Activity: Going through the data below, please show each line containing the string "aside".

++++ Data listing

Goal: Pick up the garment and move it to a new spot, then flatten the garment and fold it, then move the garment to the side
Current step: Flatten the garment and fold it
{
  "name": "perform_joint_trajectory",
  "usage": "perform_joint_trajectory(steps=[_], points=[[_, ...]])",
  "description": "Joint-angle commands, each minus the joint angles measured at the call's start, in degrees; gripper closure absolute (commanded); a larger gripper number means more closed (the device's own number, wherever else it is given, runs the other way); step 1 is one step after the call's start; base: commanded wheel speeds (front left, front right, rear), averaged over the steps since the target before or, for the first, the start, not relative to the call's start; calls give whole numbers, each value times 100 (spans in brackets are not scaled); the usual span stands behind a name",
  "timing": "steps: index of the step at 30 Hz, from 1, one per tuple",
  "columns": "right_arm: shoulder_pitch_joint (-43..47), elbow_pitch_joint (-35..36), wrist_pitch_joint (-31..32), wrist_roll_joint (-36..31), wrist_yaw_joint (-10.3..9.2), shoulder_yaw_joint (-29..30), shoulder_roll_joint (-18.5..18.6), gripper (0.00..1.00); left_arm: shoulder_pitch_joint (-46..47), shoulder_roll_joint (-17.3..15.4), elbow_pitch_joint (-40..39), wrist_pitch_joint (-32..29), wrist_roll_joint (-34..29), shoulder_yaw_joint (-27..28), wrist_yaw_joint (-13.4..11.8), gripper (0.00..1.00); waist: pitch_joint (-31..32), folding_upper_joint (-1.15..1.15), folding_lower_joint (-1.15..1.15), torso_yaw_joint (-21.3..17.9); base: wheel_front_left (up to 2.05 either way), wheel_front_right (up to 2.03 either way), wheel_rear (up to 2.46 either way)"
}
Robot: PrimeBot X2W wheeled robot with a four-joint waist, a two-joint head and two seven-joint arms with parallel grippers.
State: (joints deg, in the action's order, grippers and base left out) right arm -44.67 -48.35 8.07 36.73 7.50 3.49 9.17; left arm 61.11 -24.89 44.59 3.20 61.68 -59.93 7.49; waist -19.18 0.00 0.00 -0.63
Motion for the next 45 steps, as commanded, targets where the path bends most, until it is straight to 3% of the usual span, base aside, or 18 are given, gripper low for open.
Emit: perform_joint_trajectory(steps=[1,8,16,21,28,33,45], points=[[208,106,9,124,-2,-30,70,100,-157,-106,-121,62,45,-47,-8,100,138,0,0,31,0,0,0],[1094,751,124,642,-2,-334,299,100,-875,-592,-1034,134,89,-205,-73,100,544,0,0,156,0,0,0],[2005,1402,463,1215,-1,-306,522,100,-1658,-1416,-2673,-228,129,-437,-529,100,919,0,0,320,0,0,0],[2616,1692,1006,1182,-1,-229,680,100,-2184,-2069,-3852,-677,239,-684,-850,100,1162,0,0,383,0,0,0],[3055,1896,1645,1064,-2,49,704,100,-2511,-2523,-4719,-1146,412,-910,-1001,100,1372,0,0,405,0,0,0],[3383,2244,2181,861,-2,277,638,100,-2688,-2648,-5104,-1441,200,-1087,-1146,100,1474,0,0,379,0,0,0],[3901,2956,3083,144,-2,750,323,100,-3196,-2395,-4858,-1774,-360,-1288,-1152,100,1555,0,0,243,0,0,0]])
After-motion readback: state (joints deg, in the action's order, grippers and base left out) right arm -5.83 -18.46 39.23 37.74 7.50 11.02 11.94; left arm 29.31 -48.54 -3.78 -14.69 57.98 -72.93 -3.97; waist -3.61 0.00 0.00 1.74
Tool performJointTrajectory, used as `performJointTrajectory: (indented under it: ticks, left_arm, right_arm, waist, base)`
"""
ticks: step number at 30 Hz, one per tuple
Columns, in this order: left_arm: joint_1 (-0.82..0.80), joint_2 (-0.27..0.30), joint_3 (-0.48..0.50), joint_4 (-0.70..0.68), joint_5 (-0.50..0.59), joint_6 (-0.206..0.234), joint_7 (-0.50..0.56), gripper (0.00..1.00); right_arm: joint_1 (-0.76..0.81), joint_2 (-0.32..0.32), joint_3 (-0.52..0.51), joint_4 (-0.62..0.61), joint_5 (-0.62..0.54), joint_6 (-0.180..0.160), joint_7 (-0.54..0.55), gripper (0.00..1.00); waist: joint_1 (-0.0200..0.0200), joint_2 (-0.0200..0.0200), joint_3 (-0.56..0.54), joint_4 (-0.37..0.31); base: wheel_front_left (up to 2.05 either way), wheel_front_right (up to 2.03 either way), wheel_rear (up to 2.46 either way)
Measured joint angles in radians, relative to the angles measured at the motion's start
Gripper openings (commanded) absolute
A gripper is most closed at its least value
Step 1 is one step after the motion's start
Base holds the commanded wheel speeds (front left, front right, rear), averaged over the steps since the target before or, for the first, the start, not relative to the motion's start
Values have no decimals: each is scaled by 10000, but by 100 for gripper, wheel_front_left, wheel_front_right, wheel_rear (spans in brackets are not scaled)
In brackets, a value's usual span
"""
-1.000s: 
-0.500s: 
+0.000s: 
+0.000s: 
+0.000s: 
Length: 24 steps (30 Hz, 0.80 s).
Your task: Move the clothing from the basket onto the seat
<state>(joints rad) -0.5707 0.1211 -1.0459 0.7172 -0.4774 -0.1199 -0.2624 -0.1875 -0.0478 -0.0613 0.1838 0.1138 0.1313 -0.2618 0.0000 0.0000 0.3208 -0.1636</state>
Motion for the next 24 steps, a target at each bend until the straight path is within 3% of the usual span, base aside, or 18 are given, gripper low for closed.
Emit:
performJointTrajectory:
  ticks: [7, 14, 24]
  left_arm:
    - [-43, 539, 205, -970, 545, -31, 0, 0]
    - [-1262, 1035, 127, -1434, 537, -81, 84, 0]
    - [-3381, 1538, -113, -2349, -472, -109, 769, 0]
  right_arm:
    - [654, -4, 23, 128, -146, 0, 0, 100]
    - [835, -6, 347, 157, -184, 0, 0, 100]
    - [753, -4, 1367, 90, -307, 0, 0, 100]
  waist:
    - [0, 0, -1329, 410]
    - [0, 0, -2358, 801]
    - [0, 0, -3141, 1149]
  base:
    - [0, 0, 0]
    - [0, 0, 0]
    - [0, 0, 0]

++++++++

Finished exercise:
Motion for the next 45 steps, as commanded, targets where the path bends most, until it is straight to 3% of the usual span, base aside, or 18 are given, gripper low for open.
Motion for the next 24 steps, a target at each bend until the straight path is within 3% of the usual span, base aside, or 18 are given, gripper low for closed.

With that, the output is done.